THE biggest changes we will see regarding the pool area is the maximum capacity allowed at one time, however, when will they reopen?
Although there is no specific date set for when pools will reopen, the Ministry of Health has already established a protocol ready to go for when they do.
This protocol forms part of the path towards a new normality. Salvador Illa, the Minister of Health, published a document which details the ‘unique and exclusive’ protocol which will be applied to swimming pools across the nation.
The ventilation and closed arenas are two of the key areas this protocol focuses on. However, the Ministry is confident in their scientific results about the effects of Covid in water and have signalled that there is no evidence that the virus can be transmitted via the water.
Perhaps, the largest change we will see in the pool, is the reduction of people cooling off. Pools will now have to open with a maximum capacity, just like the rest of establishments.

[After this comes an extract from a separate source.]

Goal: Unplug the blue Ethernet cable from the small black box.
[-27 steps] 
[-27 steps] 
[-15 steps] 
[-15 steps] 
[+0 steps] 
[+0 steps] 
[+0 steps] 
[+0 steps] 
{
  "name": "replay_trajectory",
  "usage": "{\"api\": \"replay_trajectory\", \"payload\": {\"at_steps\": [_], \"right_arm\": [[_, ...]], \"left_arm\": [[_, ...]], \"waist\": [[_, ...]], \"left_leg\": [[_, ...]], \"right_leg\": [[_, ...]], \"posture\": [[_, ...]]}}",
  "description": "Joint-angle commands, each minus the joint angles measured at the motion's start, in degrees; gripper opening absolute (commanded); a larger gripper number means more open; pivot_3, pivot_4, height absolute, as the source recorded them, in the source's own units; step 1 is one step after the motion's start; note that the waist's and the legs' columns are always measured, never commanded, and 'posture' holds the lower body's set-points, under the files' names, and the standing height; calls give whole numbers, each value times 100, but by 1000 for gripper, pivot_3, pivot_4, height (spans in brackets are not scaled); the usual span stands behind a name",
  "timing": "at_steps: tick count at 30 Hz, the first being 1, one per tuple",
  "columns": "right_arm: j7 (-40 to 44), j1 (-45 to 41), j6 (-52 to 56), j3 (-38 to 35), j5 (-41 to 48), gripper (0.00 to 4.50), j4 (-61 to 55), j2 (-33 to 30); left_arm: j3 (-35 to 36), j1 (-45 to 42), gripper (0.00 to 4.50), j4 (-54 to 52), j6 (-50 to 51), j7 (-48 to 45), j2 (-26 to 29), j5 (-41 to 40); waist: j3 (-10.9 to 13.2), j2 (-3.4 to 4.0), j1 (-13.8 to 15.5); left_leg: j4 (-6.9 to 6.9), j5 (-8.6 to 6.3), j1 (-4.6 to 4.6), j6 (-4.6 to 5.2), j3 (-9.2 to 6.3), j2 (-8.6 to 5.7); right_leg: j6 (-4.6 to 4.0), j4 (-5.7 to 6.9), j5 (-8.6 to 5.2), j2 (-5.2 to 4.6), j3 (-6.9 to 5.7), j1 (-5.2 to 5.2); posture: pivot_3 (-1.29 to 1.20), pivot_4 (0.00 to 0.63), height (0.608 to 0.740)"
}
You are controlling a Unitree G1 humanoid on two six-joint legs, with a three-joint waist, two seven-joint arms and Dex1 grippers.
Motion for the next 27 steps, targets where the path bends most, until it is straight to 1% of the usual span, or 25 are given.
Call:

Therefore, the Executive’s protocol proposes to “double the surface per person in outdoor spaces and triple this within indoor and covered spaces,” however there are certain exceptions to the restrictions as it also depends on the characteristics of the space which must ensure the ability to social distance.
However, many ask who will be in charge of determining all these new regulations are being taken seriously. Will there be lifeguards or specific personnel for the task?
They will be in charge of monitoring how many bathers are in the pool as well as restricting access based on social distancing.
According to the Ministry of Health, the access and exit areas of the pool facility will have markings on the floor to ensure individuals are two metres apart.
The document also touches upon the routine for disinfection that these pools must follow. Facilities must have a system to disinfect hands and shoes. Shoes will be highly recommended within the area.
In order to facilitate, the change of shoes, each client will be handed a plastic bag and another security protocol will be the preferred use of card.
The Ministry of Health recommends that any closed spaces, such as changing rooms, keep their windows and doors open to allow air to ventilate and circulate the room and avoid transmission. If there are no windows, then the facility must find some form of mechanical ventilation.
Another critical point highlighted by the government is that “special attention” be paid to surfaces when cleaning which have “frequent contact” with bathers such as “taps or railings.”
In addition, sports or children’s playgrounds will remain closed during the de-escalation phase.